> ACTIVITY
Only the lines from the one with "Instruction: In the" to the end of the data, both ends included, should be output, exactly as they stand and without pictures.

> DATA BELOW
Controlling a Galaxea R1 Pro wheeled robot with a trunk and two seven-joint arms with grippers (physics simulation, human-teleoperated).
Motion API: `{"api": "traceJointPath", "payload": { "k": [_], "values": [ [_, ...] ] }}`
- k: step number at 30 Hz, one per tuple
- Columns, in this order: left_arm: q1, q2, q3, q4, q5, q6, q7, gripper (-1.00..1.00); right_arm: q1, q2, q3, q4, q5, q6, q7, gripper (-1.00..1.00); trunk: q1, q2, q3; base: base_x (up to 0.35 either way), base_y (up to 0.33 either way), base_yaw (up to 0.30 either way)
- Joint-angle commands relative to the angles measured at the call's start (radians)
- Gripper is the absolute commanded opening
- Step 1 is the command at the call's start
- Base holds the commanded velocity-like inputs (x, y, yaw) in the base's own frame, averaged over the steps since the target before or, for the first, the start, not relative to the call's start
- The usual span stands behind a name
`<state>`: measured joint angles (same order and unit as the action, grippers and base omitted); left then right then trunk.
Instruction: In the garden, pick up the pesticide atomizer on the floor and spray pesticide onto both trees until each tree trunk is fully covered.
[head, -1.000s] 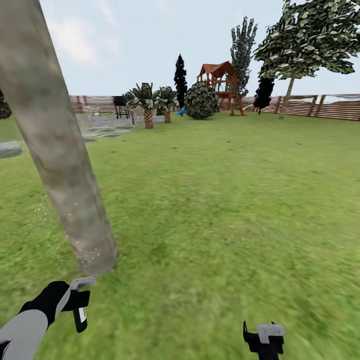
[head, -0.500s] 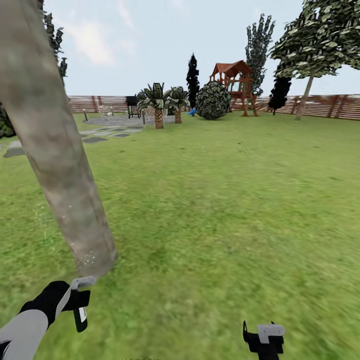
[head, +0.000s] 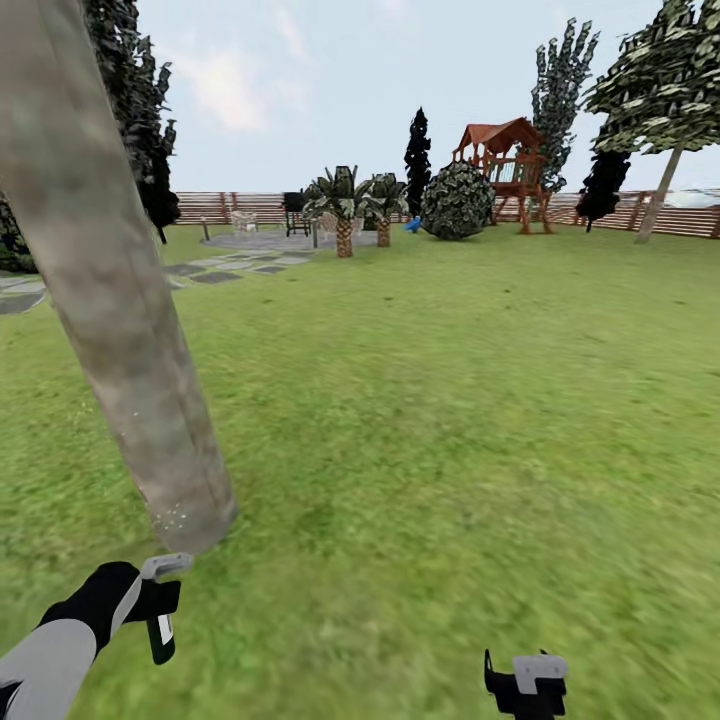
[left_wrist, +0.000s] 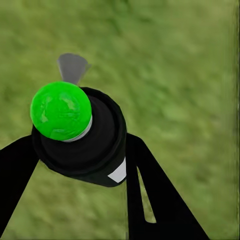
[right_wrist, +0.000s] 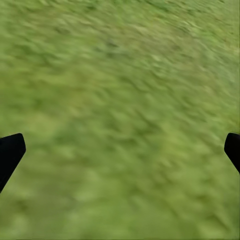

> ANSWER TO THIS EXERCISE
Instruction: In the garden, pick up the pesticide atomizer on the floor and spray pesticide onto both trees until each tree trunk is fully covered.
[head, -1.000s] 
[head, -0.500s] 
[head, +0.000s] 
[left_wrist, +0.000s] 
[right_wrist, +0.000s] 

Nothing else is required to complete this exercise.